Oumar Hamadoun Dicko : « Le dialogue social est une réalité au Mali »

Oumar Hamadoun Dicko est le ministre du Dialogue social , du travail et de la fonction publique. Il répond à nos questions sur le concept et l’état du dialogue social au Mali.

 

Qu’est-ce que le dialogue social?

Selon l’Organisation internationale du Travail (O.I.T), « le dialogue social inclut tous types de négociation, de consultation ou simplement d’échange d’informations entre les représentants des gouvernements, des employeurs et des travailleurs, selon des modalités diverses, sur des questions relatives à la politique économique et sociale présentant un intérêt commun ».

Cette définition donne un aperçu des différents éléments pouvant constituer le dialogue social. Elle nous apprend aussi que le dialogue social se fait avec des acteurs bien déterminés, selon différentes méthodes et sur une matière bien précise, les questions relatives à la politique économique. Celles-ci doivent avoir un caractère d’intérêt commun.

Quelles sont les missions assignées au département dans le cadre du dialogue social ?

Selon l’article 14 du Décret n°2019-0331/P-RM du 13 mai 2019, fixant les attributions spécifiques des membres du Gouvernement, le ministre du Dialogue social, du travail et de la fonction publique prépare et met en œuvre la politique nationale dans les domaines du dialogue social, du travail et de la fonction publique.

À ce titre, il a l’initiative et la responsabilité des actions de promotion du dialogue social, la prévention et la gestion des conflits collectifs, la coordination des rapports du Gouvernement avec les organisations syndicales et patronales, l’élaboration, la mise en œuvre et le contrôle de la législation du Travail dans le secteur privé, l’élaboration et l’application des règles relatives à la détermination de la représentativité et de la légitimité des organisations syndicales et la gestion du personnel relevant du Statut général des fonctionnaires.

Depuis la mise en place du ministère dans la dénomination actuelle, qu’a-t-il fait dans le cadre du dialogue social ?

Une dizaine de projets de textes ont été adoptés pour l’amélioration des conditions de vie des fonctionnaires et agents de l’État. Il s’agit notamment du projet de loi portant modification de la grille du Statut général des Fonctionnaires, du projet de décret portant revalorisation des salaires de base du personnel de l’Administration relevant du Code du Travail, du personnel enseignant contractuel de l’État et du personnel enseignant contractuel des collectivités territoriales, du projet de décret portant modification de l’annexe au Décret n°2012-434/P-RM du 09 août 2012 fixant les conditions d’emploi et de rémunération des membres non fonctionnaires du Cabinet du Président de la République, du Secrétariat général de la Présidence de la République, du Cabinet du Premier ministre et des cabinets ministériels.

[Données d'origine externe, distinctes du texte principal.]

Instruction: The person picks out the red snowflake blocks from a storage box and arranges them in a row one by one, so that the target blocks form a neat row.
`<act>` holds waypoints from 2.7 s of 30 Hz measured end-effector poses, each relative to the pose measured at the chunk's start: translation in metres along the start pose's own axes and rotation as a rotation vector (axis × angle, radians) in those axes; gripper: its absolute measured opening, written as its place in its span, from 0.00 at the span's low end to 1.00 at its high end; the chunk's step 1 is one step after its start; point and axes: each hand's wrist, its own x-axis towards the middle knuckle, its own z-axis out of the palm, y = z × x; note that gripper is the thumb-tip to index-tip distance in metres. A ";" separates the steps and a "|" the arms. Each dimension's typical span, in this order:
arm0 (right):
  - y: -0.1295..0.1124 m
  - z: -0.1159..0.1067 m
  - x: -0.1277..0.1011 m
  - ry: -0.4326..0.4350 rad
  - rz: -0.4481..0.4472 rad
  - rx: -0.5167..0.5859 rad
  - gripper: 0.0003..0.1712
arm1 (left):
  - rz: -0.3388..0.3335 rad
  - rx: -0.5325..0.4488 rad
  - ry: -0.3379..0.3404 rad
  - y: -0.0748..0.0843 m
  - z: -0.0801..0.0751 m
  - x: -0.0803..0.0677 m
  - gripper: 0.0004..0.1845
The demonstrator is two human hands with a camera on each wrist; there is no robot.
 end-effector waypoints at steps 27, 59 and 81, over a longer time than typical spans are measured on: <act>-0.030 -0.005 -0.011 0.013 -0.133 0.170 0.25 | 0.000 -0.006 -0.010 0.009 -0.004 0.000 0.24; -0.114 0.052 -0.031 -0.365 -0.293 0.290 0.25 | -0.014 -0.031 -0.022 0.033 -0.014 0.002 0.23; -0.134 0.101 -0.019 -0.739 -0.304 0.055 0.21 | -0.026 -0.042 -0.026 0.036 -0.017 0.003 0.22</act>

La gestion  du préavis de grève du 6 mai 2019, de 27 jours ouvrables, des Syndicats de l’Éducation signataires du 15 octobre 2016 a permis la signature d’un procès-verbal de conciliation, le 18 mai 2019, sauvant l’école malienne d’une année blanche.

Nous avons effectué des visites de prise de contact chez nos partenaires traditionnels : le Conseil national du patronat du Mali (CNPM), l’Union nationale des travailleurs du Mali (UNTM), la Confédération syndicale des travailleurs du Mali (CSTM), la Confédération malienne du travail (CMT) et la Centrale démocratique des travailleurs du Mali (CDTM).

Nous avons aussi élaboré une Stratégie de pacification du front social au Mali, bâtie sur les court, moyen et long termes. La mise en œuvre de cette stratégie est en cours. Des activités de formation ont aussi été organisées à l’endroit des partenaires sociaux sur des thèmes comme le dialogue social et la liberté syndicale.

Diriez-vous que le dialogue social est en panne au Mali ?

Le dialogue social est une réalité au Mali. Cela apparaît à travers le fait que la liberté syndicale est garantie par la Constitution du 25 février 1992, en son article 20. En effet, les personnes exerçant la même profession, des métiers similaires ou des professions connexes peuvent constituer librement un syndicat professionnel (article L 233 du Code du Travail), sans contraintes et sans limites autres que celles prévues par la loi (article 20, Constitution). On peut évoquer aussi l’existence de plusieurs structures, organes ou cadres de dialogue social (…).

Au vu de ce qui précède, on ne saurait parler de dialogue social en panne au Mali. On peut citer, entre autres difficultés, le problème de la représentativité, le manque de formation, l’insuffisance de moyens pour faire face aux revendications, qui sont pour beaucoup d’ordre financier, la recrudescence des revendications d’ordre corporatiste et le manque de confiance.